“事已至此,如何收手?”达尔滚稍稍稳定心态,见左右无人,索性钻进门去。
进了屋后,就着月光来至床前,揭开帐幔,见她已经熟睡不醒,伸出指尖去探了探她的鼻息,很是匀称;又拨开她的眼皮,见瞳孔放大,犹如死鱼。

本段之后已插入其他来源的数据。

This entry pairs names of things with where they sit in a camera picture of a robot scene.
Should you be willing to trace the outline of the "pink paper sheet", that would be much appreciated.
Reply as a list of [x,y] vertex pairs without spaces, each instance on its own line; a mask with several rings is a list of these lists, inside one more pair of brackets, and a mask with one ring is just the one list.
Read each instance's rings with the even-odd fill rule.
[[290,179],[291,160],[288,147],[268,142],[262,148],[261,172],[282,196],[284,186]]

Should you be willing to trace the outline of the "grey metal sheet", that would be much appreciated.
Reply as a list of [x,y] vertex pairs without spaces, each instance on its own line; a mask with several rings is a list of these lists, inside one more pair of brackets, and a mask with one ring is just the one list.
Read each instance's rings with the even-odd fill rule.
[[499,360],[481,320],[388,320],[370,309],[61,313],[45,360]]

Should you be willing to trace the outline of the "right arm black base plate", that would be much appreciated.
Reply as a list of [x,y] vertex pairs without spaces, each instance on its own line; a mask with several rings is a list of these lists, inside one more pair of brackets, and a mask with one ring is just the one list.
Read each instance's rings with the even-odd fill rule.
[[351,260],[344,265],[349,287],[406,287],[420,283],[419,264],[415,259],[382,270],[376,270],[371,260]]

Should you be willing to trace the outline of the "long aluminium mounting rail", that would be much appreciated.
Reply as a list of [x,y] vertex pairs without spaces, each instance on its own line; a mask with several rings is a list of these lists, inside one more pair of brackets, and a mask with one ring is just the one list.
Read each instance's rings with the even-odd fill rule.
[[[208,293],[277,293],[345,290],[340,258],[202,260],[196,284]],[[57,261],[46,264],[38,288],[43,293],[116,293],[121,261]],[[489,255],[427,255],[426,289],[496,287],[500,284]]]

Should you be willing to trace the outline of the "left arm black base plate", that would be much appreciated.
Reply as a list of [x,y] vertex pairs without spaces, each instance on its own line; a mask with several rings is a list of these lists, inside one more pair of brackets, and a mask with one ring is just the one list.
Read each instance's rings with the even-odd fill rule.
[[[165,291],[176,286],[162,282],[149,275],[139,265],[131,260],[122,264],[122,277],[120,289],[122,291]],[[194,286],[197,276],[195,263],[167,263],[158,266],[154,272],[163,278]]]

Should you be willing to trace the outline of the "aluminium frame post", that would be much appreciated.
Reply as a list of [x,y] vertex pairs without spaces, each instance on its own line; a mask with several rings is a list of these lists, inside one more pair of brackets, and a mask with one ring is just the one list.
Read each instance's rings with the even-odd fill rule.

“昏死无疑了!嘿嘿……”达尔滚大喜,忙脱衣巾,就之共寝。
自此独房期间,恒无虚夕,而穆贞犹不知觉。
算得日子,安费扬古应快从铁岭易货而回,达尔滚担心日后无有这般野性快活,想行最后一次以解其日后思念。遂夜半时分,便如往常,又悄然来到龚穆贞的窗前。
但听得屋中有女子说话声音:
“也不知怎地,最近感到炙热的疼痛,已经一个多月没见红,感谢姊姊为我涂抹了药膏,不然我家觉尔察老爷回来,见我这般,指不定往哪猜想,倒像我不守贞洁似的。”
“妹妹若早与我知道,我便早拿了这药,也不至于伤烂如此。等你家老爷回来,我和他分说。”
“不……你不要告诉他。”
“怕什么?我就说,这是女人常见的病状,上了些岁数各个都有的,要么怎教男人去找二房啊!”